> _Items from a data source_:
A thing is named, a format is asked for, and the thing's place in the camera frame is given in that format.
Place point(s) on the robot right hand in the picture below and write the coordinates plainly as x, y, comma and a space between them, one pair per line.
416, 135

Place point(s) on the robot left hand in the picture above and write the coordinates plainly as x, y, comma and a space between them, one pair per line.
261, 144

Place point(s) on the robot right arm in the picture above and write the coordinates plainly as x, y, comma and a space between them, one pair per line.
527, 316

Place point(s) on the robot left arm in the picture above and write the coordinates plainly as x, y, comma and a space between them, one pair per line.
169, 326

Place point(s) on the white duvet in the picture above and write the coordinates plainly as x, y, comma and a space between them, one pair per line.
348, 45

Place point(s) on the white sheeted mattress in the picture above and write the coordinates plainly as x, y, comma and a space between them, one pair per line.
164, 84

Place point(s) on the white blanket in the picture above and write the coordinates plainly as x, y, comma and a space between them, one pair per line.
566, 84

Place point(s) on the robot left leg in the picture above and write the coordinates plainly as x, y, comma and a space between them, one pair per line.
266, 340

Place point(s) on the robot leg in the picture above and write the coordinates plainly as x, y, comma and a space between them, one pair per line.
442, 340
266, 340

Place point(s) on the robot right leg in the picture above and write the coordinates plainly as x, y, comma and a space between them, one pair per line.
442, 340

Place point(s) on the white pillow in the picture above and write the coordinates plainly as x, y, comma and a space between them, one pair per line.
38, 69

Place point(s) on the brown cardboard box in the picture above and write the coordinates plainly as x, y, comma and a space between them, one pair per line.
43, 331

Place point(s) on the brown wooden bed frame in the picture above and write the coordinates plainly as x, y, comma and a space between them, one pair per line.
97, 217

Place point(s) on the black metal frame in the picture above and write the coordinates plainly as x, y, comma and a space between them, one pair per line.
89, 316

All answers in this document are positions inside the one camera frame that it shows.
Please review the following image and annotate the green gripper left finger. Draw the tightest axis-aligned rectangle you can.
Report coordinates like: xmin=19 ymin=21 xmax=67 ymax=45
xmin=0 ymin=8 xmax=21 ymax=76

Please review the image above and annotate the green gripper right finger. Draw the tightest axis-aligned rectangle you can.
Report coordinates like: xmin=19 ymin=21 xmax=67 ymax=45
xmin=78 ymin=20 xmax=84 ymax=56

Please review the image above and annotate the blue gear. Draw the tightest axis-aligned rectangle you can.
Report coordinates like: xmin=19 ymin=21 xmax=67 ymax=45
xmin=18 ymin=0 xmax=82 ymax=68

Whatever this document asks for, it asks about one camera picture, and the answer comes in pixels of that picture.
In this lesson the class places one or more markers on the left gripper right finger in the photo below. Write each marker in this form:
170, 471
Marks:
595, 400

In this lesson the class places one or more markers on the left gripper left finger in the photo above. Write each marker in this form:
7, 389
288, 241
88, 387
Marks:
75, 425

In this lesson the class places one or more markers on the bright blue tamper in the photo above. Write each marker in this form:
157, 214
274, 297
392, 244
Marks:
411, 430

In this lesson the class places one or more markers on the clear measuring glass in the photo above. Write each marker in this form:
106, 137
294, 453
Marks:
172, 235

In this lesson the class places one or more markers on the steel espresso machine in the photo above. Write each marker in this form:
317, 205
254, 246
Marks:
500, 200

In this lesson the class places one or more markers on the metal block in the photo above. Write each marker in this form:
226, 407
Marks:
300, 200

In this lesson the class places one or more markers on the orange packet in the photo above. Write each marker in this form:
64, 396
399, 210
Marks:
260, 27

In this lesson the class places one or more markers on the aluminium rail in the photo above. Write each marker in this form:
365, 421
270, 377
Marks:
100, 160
==
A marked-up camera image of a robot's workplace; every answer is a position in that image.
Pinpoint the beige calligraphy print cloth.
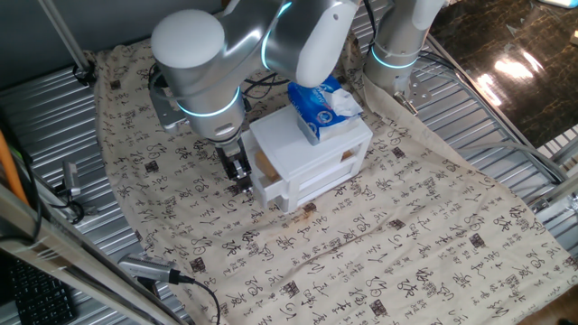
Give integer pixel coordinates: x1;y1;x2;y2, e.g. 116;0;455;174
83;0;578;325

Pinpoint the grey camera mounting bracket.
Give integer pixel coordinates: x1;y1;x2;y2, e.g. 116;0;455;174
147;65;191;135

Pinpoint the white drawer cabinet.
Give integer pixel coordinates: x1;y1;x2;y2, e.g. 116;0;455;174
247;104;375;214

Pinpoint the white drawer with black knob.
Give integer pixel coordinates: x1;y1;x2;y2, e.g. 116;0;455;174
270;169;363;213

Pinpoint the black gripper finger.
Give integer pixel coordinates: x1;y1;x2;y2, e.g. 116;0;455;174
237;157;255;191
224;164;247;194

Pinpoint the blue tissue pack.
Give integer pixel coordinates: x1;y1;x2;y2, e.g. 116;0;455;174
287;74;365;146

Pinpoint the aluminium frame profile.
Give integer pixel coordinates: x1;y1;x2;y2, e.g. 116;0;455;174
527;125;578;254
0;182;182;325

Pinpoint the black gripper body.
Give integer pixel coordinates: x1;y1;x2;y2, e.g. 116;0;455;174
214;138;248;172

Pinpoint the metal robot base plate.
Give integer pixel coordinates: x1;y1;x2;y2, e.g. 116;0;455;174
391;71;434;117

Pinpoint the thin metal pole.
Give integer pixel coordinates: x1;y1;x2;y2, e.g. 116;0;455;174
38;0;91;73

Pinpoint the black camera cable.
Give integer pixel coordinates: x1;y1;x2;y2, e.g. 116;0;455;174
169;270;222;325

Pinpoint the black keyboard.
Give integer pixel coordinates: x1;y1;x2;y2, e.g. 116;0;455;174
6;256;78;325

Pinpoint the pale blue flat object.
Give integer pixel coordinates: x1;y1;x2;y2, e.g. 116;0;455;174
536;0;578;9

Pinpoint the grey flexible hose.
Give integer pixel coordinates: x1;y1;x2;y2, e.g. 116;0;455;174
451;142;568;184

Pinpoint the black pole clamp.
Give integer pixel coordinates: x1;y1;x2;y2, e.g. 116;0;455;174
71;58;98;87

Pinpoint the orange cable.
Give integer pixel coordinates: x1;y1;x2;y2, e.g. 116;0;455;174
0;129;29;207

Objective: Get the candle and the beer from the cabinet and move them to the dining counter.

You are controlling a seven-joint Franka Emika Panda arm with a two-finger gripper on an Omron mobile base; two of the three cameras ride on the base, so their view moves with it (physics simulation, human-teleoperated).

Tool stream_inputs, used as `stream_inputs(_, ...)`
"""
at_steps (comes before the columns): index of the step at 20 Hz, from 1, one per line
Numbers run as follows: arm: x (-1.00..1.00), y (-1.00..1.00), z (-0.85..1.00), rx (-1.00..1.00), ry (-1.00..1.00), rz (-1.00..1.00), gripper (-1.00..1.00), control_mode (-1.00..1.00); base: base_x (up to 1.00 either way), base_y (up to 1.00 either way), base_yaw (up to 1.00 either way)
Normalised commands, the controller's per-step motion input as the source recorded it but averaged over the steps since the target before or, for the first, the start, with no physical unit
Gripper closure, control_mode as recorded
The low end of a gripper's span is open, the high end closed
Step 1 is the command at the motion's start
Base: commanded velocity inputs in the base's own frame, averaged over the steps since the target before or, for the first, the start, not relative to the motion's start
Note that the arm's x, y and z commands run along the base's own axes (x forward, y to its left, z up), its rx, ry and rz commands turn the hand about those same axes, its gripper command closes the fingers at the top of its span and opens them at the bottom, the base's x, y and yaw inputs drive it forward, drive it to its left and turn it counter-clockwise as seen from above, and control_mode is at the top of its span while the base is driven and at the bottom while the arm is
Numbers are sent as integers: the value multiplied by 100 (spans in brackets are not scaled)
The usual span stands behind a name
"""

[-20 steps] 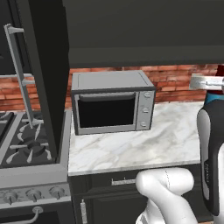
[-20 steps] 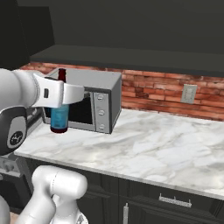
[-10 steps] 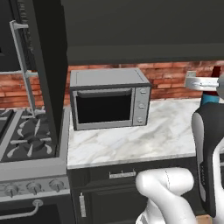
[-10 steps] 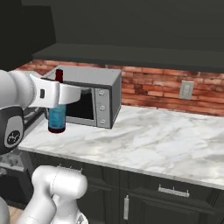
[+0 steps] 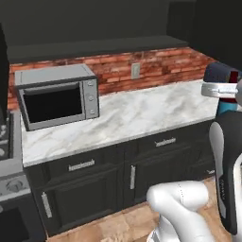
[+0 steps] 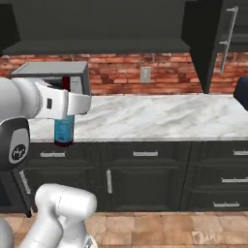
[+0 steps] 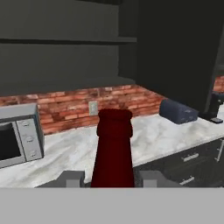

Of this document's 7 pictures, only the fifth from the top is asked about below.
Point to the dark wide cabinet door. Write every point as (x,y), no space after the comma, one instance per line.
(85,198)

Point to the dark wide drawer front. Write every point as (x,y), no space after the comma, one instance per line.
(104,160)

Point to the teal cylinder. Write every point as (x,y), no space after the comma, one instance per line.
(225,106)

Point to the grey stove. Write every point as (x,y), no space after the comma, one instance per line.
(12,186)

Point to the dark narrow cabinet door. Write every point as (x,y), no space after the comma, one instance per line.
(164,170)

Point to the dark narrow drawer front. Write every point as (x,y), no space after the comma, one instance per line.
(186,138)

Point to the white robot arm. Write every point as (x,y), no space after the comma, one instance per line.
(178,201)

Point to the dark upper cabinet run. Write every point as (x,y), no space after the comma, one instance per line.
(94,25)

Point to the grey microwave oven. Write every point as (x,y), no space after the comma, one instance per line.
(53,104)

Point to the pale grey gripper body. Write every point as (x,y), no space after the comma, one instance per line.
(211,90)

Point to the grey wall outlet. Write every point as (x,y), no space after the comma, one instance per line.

> _TASK DETAILS_:
Some lines of the records above may hold the word "this". Report how many, and nothing else.

> _TASK ANSWER_:
11